WF Crittall’s 1934 house is a British modern classic, and not just because of the metal windows
When Sarah Hodgson and her partner Tim Kirby moved to New Farm 22 years ago with three small children in tow, it quickly became apparent that living in the house came with certain obligations.
“For a few years we would have descendants of the original owners turning up asking if they could have a look around and reminiscing about when they used to visit the house,” says Hodgson. Strangers even pull up on to the drive on a Sunday afternoon asking if they can have a tour: “I don’t think I’ve ever said no.”

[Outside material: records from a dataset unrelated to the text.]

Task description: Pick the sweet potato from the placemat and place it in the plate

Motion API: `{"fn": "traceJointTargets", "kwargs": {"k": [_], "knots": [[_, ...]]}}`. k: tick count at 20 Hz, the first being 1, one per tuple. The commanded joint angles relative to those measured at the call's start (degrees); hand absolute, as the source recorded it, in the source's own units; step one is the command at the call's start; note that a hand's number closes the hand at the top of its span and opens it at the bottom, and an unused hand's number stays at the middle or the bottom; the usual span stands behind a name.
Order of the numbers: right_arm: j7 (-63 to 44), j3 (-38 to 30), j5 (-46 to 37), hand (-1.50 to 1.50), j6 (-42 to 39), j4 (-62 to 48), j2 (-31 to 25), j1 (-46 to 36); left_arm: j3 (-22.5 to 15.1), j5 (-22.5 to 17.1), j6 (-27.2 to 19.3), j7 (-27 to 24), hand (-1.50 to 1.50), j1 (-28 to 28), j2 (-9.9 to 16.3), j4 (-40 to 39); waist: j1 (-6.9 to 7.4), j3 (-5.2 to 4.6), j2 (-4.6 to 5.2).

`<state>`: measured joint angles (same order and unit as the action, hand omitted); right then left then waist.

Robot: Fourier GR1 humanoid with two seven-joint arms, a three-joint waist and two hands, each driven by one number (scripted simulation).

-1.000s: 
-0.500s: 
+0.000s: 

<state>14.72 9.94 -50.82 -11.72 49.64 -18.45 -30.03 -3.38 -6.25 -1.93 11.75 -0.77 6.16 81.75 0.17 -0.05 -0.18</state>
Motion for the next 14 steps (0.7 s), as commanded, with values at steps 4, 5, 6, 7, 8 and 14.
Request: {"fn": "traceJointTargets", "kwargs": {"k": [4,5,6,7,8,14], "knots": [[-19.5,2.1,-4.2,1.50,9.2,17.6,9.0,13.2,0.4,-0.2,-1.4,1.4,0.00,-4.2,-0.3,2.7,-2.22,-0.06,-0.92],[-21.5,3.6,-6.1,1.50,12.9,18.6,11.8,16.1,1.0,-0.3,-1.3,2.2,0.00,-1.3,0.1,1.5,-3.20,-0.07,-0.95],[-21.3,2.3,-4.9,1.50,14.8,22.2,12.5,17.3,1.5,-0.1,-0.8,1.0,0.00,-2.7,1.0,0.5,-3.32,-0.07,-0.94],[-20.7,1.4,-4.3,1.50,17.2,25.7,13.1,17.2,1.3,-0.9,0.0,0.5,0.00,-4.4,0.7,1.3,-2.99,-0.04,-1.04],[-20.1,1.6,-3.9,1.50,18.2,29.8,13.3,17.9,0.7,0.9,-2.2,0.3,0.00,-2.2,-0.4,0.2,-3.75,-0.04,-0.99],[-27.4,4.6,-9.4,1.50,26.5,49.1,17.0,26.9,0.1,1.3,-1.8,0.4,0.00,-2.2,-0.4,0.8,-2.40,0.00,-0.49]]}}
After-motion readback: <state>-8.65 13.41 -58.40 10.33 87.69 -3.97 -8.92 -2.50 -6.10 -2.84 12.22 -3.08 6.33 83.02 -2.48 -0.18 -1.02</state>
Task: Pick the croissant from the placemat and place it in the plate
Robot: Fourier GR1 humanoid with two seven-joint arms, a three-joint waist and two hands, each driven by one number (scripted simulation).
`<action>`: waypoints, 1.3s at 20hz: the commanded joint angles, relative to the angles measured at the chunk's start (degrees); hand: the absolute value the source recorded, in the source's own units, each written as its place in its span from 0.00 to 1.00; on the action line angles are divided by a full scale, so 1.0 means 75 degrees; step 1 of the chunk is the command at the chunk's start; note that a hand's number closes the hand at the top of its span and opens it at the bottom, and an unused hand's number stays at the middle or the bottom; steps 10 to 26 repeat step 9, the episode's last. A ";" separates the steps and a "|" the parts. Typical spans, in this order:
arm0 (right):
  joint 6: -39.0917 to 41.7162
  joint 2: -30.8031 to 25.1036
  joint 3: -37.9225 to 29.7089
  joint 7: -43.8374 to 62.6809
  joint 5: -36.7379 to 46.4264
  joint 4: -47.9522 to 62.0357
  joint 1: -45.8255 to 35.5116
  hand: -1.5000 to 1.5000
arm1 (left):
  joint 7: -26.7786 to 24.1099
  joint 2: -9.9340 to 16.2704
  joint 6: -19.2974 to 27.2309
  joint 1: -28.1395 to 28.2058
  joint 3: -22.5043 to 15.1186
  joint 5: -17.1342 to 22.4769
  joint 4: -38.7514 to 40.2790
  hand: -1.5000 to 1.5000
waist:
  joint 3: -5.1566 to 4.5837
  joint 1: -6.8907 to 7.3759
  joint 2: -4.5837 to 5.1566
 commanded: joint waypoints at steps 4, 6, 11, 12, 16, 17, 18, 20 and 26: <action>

A modernist gem, with sleek horizontal lines, flat roof, pale pink walls and turquoise steel window frames, New Farm isn’t the kind of house you expect to find hidden behind a hedge in rural Essex. But in fact this area has form when it comes to pioneering architecture. Just a few miles away, Braintree was the home of the original Crittall factory which made the steel window frames so emblematic of the “British modern” style after the First World War.
Some of the earliest examples of this architecture can be found in Silver End, the village which founder Francis Henry Crittall built for his workers just outside Braintree. His son WF Crittall (nicknamed “Pink”) had dreams of becoming an artist but eventually joined the family firm, pouring his creative energy into the design of his house, New Farm, which he built in 1934.
The moment you step through the front door, Pink’s artistic flair becomes apparent: from the three-storey glass and steel “tower” which floods the entrance and staircase with light, to the beautiful inlaid wooden star on the hallway floor. Pink worked with the leading architects of the age to create features such as the octagonal wood-panelled dining room and the imposing concrete first-floor balcony which filters light on to the garden terrace below through a series of glass portholes.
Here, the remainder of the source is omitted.